Tomek je suis parfaitement d'accord avec toi, fabriquer de l'exclusion et ensuite s'étonner que des gens soient dans une colère destructrice face au monde qui les à tenus à l'écart est dangereuse à l'extrême.
J'ai pas de réponse toute faite mais j'ai lu ce matin une interview d'Alexandre Jardin qui a créé le mouvement d'initiative citoyenne Bleu Blanc Zèbre et ça donne un peu la pêche.
Je suis fonctionnaire territoriale depuis plus de 2O ans et je vois bien la mort annoncée et réelle du service public, il faut entreprendre autrement.
Faire comme le colibri !!
Laurence on a cherché à les contacter sur un projet Tous bons élèves et ils nous ont totalement ignorés :(
J'ai du mal à me résoudre à faire complètement autrement : comment garantir l'égalité de traitement des citoyens, alors, si chacun invente un truc de son côté ?

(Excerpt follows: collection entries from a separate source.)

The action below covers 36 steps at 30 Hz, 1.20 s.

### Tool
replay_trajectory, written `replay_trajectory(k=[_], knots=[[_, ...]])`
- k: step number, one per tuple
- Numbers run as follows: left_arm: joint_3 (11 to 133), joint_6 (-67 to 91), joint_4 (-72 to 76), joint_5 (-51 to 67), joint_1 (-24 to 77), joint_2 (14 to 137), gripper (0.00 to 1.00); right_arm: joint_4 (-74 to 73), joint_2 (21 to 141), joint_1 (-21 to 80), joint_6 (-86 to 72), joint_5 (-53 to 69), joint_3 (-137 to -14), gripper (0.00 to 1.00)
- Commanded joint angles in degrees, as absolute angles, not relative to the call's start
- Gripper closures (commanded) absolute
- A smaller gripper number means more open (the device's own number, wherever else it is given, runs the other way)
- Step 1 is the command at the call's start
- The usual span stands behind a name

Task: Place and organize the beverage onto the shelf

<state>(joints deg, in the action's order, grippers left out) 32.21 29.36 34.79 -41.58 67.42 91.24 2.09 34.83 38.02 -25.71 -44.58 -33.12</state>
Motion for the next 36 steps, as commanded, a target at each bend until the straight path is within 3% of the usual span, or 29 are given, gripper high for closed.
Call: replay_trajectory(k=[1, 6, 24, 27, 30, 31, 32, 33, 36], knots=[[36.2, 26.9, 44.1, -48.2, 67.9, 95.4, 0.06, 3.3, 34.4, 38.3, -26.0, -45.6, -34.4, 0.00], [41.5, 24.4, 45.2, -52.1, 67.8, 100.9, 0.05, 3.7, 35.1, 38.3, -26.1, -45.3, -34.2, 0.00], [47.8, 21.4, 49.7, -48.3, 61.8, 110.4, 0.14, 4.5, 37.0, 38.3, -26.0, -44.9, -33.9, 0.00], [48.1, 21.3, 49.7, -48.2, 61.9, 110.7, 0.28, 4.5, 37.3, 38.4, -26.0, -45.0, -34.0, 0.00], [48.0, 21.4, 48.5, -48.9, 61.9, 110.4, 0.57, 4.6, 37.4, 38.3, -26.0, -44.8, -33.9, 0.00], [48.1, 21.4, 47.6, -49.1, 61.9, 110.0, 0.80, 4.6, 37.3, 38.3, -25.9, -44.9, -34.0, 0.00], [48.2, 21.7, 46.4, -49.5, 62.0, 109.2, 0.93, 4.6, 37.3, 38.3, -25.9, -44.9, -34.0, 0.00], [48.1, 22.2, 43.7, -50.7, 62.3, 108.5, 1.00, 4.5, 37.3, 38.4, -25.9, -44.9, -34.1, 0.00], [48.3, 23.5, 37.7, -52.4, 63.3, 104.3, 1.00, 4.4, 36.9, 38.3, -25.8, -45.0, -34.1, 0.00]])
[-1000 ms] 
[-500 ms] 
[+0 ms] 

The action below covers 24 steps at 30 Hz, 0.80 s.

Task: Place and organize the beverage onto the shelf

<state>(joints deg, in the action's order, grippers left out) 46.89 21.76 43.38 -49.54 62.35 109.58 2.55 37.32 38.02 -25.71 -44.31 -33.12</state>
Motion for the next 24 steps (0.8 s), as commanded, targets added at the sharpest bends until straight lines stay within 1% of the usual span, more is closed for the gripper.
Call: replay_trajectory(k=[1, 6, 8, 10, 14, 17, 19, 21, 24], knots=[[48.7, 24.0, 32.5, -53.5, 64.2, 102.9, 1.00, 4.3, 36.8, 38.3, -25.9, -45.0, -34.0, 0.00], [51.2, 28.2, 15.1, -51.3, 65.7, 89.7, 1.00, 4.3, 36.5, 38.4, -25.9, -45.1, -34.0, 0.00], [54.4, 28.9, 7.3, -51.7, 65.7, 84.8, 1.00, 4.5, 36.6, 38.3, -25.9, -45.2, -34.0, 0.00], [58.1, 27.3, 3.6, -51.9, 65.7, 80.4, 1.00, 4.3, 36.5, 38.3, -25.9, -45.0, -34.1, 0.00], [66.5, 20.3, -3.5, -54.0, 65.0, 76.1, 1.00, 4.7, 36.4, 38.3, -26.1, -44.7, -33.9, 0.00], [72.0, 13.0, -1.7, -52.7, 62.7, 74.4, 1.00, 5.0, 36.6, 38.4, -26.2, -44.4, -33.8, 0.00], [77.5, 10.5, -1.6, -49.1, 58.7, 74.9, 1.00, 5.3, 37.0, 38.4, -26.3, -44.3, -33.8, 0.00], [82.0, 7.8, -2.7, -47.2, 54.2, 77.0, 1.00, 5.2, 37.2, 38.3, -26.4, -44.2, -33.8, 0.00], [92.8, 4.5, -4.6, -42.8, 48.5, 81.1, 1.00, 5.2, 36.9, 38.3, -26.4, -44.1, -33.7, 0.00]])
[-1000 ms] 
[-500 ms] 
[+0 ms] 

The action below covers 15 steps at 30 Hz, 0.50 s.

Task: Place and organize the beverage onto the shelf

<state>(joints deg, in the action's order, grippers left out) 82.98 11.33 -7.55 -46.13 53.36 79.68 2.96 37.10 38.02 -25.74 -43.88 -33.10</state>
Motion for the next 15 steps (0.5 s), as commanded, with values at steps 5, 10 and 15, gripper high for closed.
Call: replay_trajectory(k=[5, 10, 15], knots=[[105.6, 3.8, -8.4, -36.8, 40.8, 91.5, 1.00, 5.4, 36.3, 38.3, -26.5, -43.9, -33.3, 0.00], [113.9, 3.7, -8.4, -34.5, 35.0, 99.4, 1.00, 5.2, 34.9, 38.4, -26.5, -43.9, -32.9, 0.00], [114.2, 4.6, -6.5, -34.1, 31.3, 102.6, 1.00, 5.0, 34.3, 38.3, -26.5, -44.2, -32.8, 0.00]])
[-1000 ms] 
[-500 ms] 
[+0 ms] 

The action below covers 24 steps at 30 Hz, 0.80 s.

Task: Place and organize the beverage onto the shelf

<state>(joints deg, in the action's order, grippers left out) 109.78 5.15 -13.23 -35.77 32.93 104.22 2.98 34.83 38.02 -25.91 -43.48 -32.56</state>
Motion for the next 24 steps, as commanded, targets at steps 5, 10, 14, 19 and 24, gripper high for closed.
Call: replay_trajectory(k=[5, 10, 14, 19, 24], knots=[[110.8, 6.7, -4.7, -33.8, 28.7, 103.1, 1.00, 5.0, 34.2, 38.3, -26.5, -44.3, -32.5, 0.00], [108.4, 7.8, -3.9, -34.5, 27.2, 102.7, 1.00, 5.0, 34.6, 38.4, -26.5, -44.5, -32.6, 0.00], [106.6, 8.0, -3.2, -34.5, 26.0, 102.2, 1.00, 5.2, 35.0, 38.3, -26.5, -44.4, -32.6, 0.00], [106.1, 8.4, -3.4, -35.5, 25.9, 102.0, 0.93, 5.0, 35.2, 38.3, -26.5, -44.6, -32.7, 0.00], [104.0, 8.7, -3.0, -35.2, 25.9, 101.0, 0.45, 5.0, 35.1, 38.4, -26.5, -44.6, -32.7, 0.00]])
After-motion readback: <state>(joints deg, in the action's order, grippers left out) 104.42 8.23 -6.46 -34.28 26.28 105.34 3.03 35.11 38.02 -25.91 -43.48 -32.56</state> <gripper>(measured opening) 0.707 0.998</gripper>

Je n'ai pas de réponse mais je crois que tant qu'on cherche, il y a de l'espoir ...
Après l'égalité ....mais tu as complètement raison.
Laurence continuons à chercher :)
Lorsqu'une société commence à s'intéresser plus aux choses matérielles à acquérir qu'aux personnes qui la constituent, c'est le début d'une société totalitaire.
Otir tu as sans doute raison.
C'est tellement triste et révoltant (j'ai lu ce billet il y a quelques jours déjà) que je reste sans voix.
Anita heureusement nous avons aussi de petites bonnes nouvelles, mais c'est... révoltant, désespérant, épuisant...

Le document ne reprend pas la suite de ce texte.